Two weeks later, I had a biopsy. When I met with Dr. Dawn Leonard, medical director of the Herman & Walter Samuelson Breast Care Center at Northwest Hospital in Baltimore, I got the diagnosis: poorly differentiated invasive ductal carcinoma. I had an aggressive cancer that was more likely than other types of cancer to return. If I did nothing, I’d probably be dead in 10 years. But since the cancer was so small, my chances of long-term survival were 98 percent whether I had a lumpectomy or a mastectomy, single or double. Dr. Leonard never tried to influence me one way or another.
It was an entirely different experience when I went to get a second opinion from another surgeon. After I told him I was considering having both breasts removed, his response was, “Why would you want to do that? It took you 53 years to get breast cancer in your left breast. It could take another 53 years to get cancer in your other breast.” I thanked him for his time and left.
Deciding on the treatment with Dr. Leonard was easy. I’ve never smoked, I don’t drink alcohol, I work out six days a week for an hour or more. I do everything I can to stay healthy, and
I did not want to risk a recurrence in the noncancerous breast. My “girls” had turned on me—they had to go. Plus, if I chose lumpectomy, I’d probably need 35 rounds of radiation. I wanted to avoid any procedures that are designed to save your life but can do a lot of damage in the process.

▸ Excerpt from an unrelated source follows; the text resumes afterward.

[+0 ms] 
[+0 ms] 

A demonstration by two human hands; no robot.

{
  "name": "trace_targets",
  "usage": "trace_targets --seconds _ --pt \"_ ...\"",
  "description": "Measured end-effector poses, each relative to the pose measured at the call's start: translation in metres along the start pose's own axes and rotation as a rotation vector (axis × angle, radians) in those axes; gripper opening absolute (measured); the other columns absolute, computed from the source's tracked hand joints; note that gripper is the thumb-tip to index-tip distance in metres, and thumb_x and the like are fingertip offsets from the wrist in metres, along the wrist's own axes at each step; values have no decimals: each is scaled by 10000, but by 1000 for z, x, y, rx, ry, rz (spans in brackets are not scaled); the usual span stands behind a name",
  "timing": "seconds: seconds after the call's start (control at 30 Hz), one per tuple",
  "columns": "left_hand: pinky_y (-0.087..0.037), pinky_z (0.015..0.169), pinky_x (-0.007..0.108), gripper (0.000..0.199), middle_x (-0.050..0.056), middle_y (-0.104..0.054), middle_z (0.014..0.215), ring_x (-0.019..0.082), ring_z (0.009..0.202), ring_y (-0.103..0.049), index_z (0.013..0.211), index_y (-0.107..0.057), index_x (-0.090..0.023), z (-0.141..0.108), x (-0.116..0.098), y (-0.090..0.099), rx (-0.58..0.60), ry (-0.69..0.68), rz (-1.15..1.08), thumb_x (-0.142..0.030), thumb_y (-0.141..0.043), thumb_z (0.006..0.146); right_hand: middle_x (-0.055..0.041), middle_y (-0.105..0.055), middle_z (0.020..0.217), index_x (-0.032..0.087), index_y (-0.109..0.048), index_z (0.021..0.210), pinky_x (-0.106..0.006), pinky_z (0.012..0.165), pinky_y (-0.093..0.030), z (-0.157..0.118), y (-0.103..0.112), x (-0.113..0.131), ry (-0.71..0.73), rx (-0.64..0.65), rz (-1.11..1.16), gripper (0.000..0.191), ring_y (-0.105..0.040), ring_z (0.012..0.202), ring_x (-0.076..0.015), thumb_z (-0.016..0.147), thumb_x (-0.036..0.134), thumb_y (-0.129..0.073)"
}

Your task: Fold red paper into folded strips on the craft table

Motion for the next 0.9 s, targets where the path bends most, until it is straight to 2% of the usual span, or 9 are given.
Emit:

Dr. Leonard did the mastectomy, and another doctor performed reconstruction with temporary expanders. The final pathology report said I had what’s called triple-negative cancer, which is more common in African-American women like me. This type does not respond to targeted drugs like tamoxifen or Herceptin, so I needed four rounds of chemotherapy to wipe out any stray cancer cells.
I feel wonderful today. I actually had my C-cup implants changed; they were getting in the way of exercise, so I swapped them for B cups. Twice a year I see my oncologist, who draws blood to see if there are any markers indicating that the cancer is returning. For the first 18 months after the mastectomy, those appointments made me anxious, but now I look forward to them. The news is always good, and it’s exciting to get confirmation that I’m as healthy as I feel.